Might make alpha-/beta-agonists' hypertensive effects more pronounced (Indirect-Acting). Although this is the expected mode of action for linezolid, management guidelines are different from those for other monoamine oxidase inhibitors. Details can be found in linezolid-specific monographs. Linezolid and Tedizolid are exceptions.

Morniflumate

May enhance the adverse/toxic effect of Nonsteroidal Anti-Inflammatory Agents.

Nonsteroidal Anti-Inflammatory Agents (COX-2 Selective)

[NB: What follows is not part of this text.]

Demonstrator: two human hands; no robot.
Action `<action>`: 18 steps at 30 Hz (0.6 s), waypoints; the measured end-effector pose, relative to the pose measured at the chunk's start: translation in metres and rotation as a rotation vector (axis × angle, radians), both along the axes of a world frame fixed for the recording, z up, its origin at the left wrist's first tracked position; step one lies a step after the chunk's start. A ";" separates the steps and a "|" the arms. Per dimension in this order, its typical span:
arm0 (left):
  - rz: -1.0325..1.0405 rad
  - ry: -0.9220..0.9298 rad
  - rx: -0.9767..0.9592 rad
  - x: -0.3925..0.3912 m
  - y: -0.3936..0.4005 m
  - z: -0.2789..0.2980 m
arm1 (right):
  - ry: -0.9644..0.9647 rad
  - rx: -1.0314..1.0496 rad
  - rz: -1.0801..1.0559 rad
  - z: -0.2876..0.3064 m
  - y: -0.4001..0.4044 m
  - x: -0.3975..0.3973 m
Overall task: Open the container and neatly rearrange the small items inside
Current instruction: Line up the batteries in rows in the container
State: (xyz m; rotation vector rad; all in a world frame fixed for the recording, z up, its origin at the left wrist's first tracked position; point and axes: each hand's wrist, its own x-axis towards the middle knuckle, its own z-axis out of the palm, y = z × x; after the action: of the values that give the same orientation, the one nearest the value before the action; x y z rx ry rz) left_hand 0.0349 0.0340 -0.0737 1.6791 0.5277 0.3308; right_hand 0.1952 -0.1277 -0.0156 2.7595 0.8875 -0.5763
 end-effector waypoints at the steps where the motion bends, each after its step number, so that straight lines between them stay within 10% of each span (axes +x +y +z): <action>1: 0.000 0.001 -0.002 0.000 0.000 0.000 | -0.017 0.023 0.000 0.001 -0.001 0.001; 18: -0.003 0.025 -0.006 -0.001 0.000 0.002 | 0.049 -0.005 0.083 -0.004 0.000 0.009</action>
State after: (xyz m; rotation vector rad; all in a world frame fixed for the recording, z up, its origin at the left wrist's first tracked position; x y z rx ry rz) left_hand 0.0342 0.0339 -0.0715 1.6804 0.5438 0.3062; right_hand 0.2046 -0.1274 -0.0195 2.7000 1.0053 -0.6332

Nonsteroidal Anti-Inflammatory Agents may enhance the adverse/toxic effect of Nonsteroidal Anti-Inflammatory Agents (COX-2 Selective).

Omacetaxine

Nonsteroidal Anti-Inflammatory Agents may enhance the adverse/toxic effect of Omacetaxine. Specifically, the risk for bleeding-related events may be increased. Management: Avoid concurrent use of nonsteroidal antiinflammatory drugs (NSAIDs) with omacetaxine in patients with a platelet count of less than 50,000/uL.

Pelubiprofen

May enhance the adverse/toxic effect of Nonsteroidal Anti-Inflammatory Agents.

Phenylbutazone

May enhance the adverse/toxic effect of Nonsteroidal Anti-Inflammatory Agents.

Talniflumate

May enhance the adverse/toxic effect of Nonsteroidal Anti-Inflammatory Agents.

Tenoxicam

May enhance the adverse/toxic effect of Nonsteroidal Anti-Inflammatory Agents.

Urokinase

Agents with Antiplatelet Properties may enhance the anticoagulant effect of Urokinase.

Zaltoprofen

May enhance the adverse/toxic effect of Nonsteroidal Anti-Inflammatory Agents.